**What you will do**
From the data, return each line holding the word "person".

**Task input**

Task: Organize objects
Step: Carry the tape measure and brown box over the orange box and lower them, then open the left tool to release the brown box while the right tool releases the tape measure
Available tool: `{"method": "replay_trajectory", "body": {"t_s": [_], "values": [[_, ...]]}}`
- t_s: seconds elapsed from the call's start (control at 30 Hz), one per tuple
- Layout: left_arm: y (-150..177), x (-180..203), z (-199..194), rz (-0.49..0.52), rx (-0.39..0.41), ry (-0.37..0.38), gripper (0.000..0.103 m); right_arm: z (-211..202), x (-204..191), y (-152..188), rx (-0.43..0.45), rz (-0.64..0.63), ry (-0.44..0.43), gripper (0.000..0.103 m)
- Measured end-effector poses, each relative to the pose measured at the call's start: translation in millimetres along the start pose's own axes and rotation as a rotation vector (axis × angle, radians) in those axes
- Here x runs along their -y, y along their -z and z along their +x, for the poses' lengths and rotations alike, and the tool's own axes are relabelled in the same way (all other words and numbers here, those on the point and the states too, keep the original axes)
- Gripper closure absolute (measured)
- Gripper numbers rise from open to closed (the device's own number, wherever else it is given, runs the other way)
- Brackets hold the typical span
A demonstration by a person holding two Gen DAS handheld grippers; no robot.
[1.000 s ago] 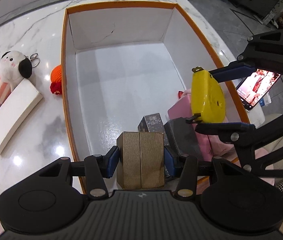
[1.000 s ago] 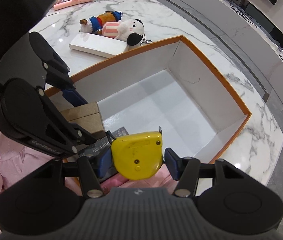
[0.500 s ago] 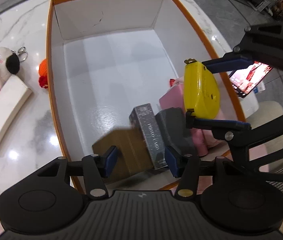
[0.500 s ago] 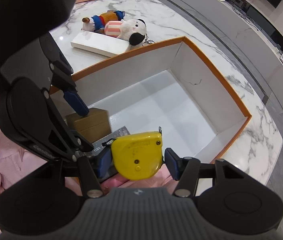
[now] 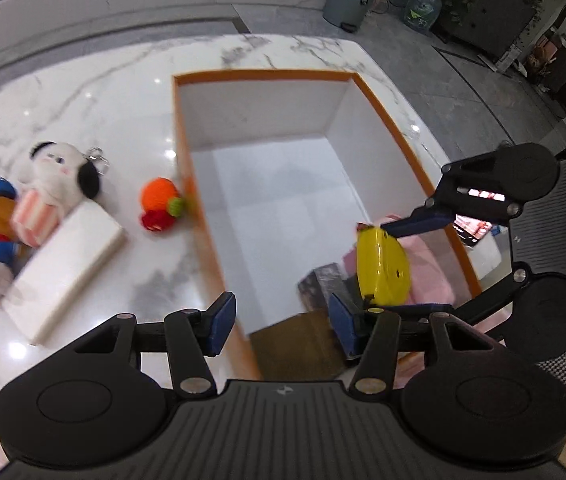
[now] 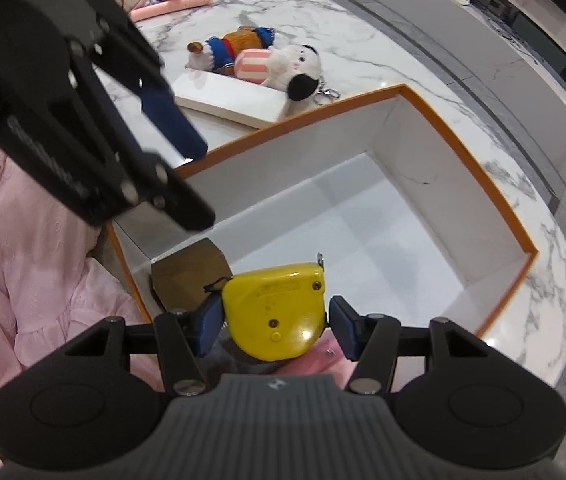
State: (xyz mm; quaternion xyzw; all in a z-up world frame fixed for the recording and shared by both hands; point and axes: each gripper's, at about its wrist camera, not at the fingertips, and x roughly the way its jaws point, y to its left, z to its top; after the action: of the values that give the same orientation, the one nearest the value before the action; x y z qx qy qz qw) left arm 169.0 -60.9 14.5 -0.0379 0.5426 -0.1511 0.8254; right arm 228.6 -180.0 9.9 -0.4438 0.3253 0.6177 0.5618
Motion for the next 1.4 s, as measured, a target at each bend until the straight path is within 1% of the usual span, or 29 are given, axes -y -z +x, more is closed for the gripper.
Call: {"method": "replay_trajectory", "body": {"t_s": [0.07,0.13,0.27,0.47,0.5,0.57,0.67,0.77,0.83,0.9,1.0,1.07,1.23,1.3,1.4], "values": [[3,-4,-1,0.004,0.01,-0.022,0.042,6,-3,-5,-0.008,-0.004,-0.011,0.044],[5,-10,0,-0.004,0.01,-0.026,0.042,11,-5,-9,-0.018,-0.009,-0.024,0.044],[10,-23,2,-0.047,0.003,-0.016,0.042,23,-10,-19,-0.042,-0.032,-0.035,0.044],[14,-41,0,-0.083,0.022,0.015,0.042,30,-14,-36,-0.04,-0.036,-0.071,0.044],[14,-43,0,-0.106,0.029,0.01,0.042,32,-15,-38,-0.045,-0.04,-0.079,0.044],[15,-47,0,-0.114,0.036,0.017,0.042,38,-19,-42,-0.072,-0.06,-0.077,0.044],[15,-55,1,-0.135,0.044,0.031,0.042,52,-22,-43,-0.141,-0.081,-0.066,0.044],[16,-62,3,-0.159,0.044,0.065,0.042,55,-20,-46,-0.158,-0.065,-0.093,0.044],[16,-64,3,-0.165,0.044,0.078,0.042,57,-20,-50,-0.191,-0.074,-0.099,0.044],[17,-65,3,-0.167,0.047,0.084,0.042,59,-22,-52,-0.236,-0.098,-0.076,0.044],[18,-68,3,-0.171,0.055,0.092,0.042,65,-29,-48,-0.302,-0.165,-0.03,0.045],[18,-70,4,-0.177,0.056,0.102,0.042,66,-28,-47,-0.311,-0.151,-0.05,0.045],[19,-71,3,-0.175,0.072,0.112,0.042,67,-25,-52,-0.293,-0.14,-0.08,0.045],[19,-72,2,-0.182,0.074,0.127,0.042,65,-22,-55,-0.271,-0.121,-0.132,0.045],[18,-72,2,-0.179,0.074,0.14,0.042,70,-20,-59,-0.28,-0.096,-0.204,0.045]]}}
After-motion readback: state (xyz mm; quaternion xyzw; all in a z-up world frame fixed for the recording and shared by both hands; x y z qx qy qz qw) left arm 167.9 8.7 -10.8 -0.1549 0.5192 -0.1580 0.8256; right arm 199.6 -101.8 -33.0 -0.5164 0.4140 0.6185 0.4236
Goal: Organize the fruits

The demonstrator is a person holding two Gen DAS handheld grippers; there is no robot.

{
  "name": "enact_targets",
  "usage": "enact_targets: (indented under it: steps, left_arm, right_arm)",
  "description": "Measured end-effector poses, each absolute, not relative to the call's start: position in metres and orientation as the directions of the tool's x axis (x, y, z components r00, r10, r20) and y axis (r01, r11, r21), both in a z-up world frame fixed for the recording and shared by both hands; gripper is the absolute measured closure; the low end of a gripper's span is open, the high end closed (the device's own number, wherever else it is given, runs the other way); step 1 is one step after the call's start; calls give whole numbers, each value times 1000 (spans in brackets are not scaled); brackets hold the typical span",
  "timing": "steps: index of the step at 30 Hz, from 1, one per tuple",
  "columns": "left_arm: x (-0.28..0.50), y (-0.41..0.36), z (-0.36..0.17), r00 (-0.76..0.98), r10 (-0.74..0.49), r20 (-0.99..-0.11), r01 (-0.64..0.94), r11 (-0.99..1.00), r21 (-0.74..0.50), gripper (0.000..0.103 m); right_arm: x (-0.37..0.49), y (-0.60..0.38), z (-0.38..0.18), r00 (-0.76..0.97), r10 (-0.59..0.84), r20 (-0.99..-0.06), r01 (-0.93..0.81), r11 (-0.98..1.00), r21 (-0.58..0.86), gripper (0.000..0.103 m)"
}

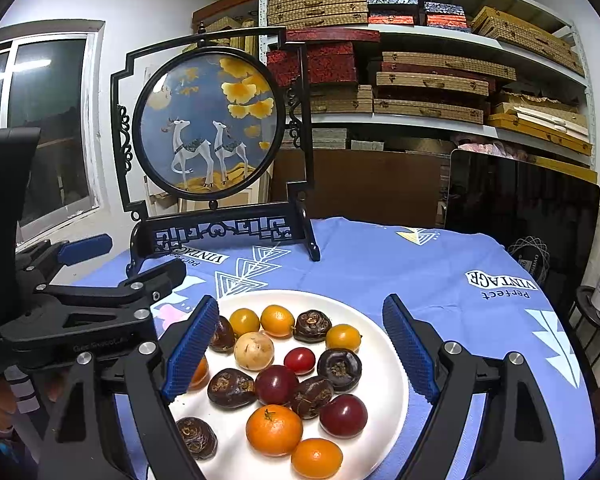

**Output for this task**
A demonstration by a person holding two Gen DAS handheld grippers; no robot.
The demonstrator is a person holding two Gen DAS handheld grippers; there is no robot.

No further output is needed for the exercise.